Task details: Restate verbatim the span of lines below between the line with "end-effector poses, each" and the line with "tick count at", including those two lines, and only that span.

___ Information supplied ___

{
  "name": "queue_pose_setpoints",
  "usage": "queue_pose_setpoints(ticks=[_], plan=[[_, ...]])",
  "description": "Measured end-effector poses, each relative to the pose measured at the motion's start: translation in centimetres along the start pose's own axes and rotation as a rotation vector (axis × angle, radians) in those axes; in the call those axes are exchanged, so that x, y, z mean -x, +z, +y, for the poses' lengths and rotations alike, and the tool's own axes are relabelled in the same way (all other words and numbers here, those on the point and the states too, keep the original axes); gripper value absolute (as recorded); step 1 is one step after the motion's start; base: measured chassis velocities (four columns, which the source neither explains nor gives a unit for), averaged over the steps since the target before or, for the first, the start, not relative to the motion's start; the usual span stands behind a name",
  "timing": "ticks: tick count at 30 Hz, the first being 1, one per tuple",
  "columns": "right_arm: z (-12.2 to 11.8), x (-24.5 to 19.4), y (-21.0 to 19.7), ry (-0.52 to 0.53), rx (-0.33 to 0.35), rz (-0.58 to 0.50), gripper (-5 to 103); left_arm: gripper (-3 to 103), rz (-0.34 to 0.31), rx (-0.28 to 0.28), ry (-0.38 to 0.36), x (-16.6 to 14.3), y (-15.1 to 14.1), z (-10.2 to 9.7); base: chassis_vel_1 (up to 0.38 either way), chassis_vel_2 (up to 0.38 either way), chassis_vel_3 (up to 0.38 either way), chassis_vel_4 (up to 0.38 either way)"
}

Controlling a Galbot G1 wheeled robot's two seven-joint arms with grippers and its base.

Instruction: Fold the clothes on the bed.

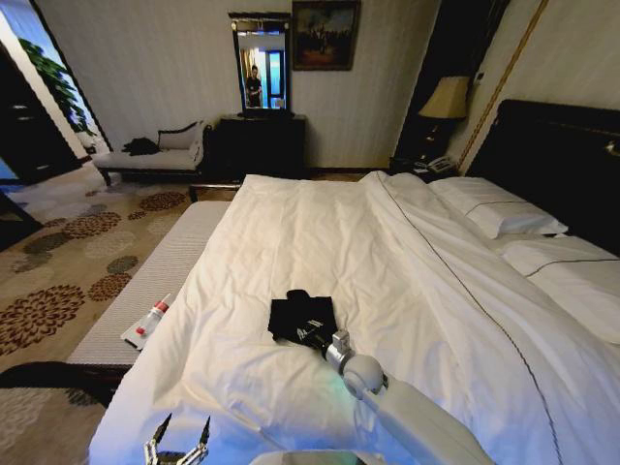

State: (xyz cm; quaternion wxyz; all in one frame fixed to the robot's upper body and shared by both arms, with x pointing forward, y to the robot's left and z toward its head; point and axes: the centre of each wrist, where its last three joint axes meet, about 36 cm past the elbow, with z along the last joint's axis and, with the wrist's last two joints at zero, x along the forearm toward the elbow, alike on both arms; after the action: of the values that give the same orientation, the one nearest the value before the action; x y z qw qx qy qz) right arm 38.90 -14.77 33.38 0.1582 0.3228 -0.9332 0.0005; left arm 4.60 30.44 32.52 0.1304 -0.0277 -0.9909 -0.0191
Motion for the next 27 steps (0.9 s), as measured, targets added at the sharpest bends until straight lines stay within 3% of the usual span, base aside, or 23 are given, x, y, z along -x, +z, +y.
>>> queue_pose_setpoints(ticks=[4, 5, 6, 8, 12, 14, 15, 22, 27], plan=[[0.3, 0.1, -0.8, 0.002, -0.024, 0.010, 42, 100, 0.000, 0.000, 0.000, 0.0, 0.0, 0.0, 0.000, 0.000, 0.000, 0.000], [0.5, 0.0, -1.2, 0.001, -0.032, 0.008, 48, 100, 0.000, 0.000, 0.000, 0.0, 0.0, 0.0, 0.000, 0.000, 0.000, 0.000], [1.7, -1.0, -2.9, -0.028, -0.029, -0.019, 63, 100, 0.000, 0.000, 0.000, 0.0, 0.0, 0.0, 0.000, 0.000, 0.000, 0.000], [1.9, -1.2, -3.2, -0.036, -0.027, -0.024, 63, 100, 0.000, 0.000, 0.000, 0.0, 0.0, 0.0, 0.000, 0.000, 0.000, 0.000], [2.6, -4.8, -6.9, -0.098, 0.049, -0.111, 85, 100, 0.000, 0.000, 0.000, 0.0, 0.0, 0.0, 0.000, 0.000, 0.000, 0.000], [2.4, -5.5, -7.7, -0.097, 0.062, -0.138, 85, 100, 0.000, 0.000, 0.000, 0.0, 0.0, 0.0, 0.000, 0.000, 0.000, 0.000], [1.8, -6.0, -8.2, -0.079, 0.067, -0.173, 95, 100, 0.000, 0.000, 0.000, 0.0, 0.0, 0.0, 0.000, 0.000, 0.000, 0.000], [-2.0, -2.4, -3.8, 0.106, -0.002, -0.181, 100, 100, 0.000, 0.000, 0.000, 0.0, 0.0, 0.0, 0.000, 0.000, 0.000, 0.000], [-1.3, 2.3, -1.3, 0.140, 0.028, -0.143, 100, 100, 0.000, 0.000, 0.000, 0.0, 0.0, 0.0, 0.000, 0.000, 0.000, 0.000]])
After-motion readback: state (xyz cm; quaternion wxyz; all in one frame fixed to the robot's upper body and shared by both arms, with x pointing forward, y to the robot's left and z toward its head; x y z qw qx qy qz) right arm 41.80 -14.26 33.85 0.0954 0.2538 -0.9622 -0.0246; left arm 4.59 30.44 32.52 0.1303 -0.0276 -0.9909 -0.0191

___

Answer space:
  "description": "Measured end-effector poses, each relative to the pose measured at the motion's start: translation in centimetres along the start pose's own axes and rotation as a rotation vector (axis × angle, radians) in those axes; in the call those axes are exchanged, so that x, y, z mean -x, +z, +y, for the poses' lengths and rotations alike, and the tool's own axes are relabelled in the same way (all other words and numbers here, those on the point and the states too, keep the original axes); gripper value absolute (as recorded); step 1 is one step after the motion's start; base: measured chassis velocities (four columns, which the source neither explains nor gives a unit for), averaged over the steps since the target before or, for the first, the start, not relative to the motion's start; the usual span stands behind a name",
  "timing": "ticks: tick count at 30 Hz, the first being 1, one per tuple",

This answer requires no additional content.